A complete and exact copy of the data below is required.

==================================================

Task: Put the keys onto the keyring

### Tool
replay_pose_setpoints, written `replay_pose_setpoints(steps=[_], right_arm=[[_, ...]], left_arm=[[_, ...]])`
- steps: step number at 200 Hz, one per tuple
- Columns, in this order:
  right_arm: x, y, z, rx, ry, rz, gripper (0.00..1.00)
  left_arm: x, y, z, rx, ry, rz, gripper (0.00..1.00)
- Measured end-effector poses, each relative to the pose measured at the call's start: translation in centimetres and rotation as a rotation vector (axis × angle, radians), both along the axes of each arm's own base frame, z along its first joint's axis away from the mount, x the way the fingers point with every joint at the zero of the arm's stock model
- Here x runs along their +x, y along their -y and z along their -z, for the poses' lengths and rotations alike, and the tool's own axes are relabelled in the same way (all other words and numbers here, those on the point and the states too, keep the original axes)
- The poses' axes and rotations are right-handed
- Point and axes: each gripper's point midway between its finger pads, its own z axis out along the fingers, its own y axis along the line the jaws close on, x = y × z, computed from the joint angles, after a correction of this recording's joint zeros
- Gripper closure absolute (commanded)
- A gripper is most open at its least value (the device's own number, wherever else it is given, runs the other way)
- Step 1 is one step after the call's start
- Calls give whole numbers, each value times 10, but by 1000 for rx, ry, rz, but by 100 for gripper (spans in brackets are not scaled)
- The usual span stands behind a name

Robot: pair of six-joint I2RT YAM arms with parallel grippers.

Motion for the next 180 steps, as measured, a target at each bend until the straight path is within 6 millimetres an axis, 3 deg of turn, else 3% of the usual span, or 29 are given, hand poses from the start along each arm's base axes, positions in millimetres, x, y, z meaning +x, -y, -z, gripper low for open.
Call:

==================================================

> [Response box]
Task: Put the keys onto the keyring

### Tool
replay_pose_setpoints, written `replay_pose_setpoints(steps=[_], right_arm=[[_, ...]], left_arm=[[_, ...]])`
- steps: step number at 200 Hz, one per tuple
- Columns, in this order:
  right_arm: x, y, z, rx, ry, rz, gripper (0.00..1.00)
  left_arm: x, y, z, rx, ry, rz, gripper (0.00..1.00)
- Measured end-effector poses, each relative to the pose measured at the call's start: translation in centimetres and rotation as a rotation vector (axis × angle, radians), both along the axes of each arm's own base frame, z along its first joint's axis away from the mount, x the way the fingers point with every joint at the zero of the arm's stock model
- Here x runs along their +x, y along their -y and z along their -z, for the poses' lengths and rotations alike, and the tool's own axes are relabelled in the same way (all other words and numbers here, those on the point and the states too, keep the original axes)
- The poses' axes and rotations are right-handed
- Point and axes: each gripper's point midway between its finger pads, its own z axis out along the fingers, its own y axis along the line the jaws close on, x = y × z, computed from the joint angles, after a correction of this recording's joint zeros
- Gripper closure absolute (commanded)
- A gripper is most open at its least value (the device's own number, wherever else it is given, runs the other way)
- Step 1 is one step after the call's start
- Calls give whole numbers, each value times 10, but by 1000 for rx, ry, rz, but by 100 for gripper (spans in brackets are not scaled)
- The usual span stands behind a name

Robot: pair of six-joint I2RT YAM arms with parallel grippers.

Motion for the next 180 steps, as measured, a target at each bend until the straight path is within 6 millimetres an axis, 3 deg of turn, else 3% of the usual span, or 29 are given, hand poses from the start along each arm's base axes, positions in millimetres, x, y, z meaning +x, -y, -z, gripper low for open.
Call:

This answer has been given in full.